#### [Problem details]
From the entries below, return every line that includes the word "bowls".

#### [Data supplied]
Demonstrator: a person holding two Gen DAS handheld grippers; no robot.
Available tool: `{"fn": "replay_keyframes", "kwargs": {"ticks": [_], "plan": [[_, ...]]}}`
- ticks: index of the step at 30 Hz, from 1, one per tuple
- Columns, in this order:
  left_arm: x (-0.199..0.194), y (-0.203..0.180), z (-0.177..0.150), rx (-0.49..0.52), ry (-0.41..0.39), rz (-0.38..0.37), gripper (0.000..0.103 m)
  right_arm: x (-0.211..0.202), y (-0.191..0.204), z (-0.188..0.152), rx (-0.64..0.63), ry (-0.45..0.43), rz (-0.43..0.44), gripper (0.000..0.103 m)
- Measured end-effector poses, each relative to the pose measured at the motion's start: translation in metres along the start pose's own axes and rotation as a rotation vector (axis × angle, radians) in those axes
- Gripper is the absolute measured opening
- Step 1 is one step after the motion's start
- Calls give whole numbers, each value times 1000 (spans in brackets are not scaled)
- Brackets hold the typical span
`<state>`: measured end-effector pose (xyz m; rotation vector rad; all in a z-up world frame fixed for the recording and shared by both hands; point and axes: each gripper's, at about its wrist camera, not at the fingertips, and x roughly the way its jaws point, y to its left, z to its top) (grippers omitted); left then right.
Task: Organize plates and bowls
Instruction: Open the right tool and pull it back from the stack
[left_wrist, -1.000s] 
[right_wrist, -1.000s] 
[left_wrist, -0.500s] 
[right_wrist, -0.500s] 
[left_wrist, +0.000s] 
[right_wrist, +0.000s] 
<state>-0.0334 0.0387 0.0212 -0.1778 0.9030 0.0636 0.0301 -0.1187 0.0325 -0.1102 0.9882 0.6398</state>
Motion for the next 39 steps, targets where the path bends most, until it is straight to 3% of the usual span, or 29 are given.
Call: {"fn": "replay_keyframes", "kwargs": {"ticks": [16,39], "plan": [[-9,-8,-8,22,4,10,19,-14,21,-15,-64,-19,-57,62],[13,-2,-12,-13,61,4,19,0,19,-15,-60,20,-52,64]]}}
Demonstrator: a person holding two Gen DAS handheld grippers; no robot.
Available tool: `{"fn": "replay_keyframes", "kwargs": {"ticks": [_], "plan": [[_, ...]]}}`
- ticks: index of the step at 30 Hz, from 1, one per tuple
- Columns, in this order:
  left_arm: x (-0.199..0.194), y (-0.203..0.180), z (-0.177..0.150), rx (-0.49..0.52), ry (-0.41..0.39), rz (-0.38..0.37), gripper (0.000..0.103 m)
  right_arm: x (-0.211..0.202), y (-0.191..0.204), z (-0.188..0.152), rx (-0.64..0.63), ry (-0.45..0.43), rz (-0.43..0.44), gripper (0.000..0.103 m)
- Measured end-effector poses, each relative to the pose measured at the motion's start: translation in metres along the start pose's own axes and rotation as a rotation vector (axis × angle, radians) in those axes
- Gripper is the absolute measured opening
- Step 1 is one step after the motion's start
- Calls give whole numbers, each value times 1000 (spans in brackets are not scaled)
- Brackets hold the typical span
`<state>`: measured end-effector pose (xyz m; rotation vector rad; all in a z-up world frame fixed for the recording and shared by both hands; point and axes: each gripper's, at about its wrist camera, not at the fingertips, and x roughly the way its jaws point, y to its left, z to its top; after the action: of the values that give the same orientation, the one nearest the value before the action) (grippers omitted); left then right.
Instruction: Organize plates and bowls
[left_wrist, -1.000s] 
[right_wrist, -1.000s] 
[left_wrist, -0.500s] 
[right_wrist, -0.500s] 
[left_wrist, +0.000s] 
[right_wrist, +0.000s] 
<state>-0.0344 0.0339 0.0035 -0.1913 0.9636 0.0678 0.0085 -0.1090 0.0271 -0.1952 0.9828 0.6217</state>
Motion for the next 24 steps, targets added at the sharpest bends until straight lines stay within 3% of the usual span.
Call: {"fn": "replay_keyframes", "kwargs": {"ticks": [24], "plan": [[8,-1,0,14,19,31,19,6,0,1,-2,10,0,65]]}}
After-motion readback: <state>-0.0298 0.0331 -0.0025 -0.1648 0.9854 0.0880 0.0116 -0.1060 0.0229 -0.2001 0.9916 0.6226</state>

#### [Output]
Task: Organize plates and bowls
Instruction: Organize plates and bowls

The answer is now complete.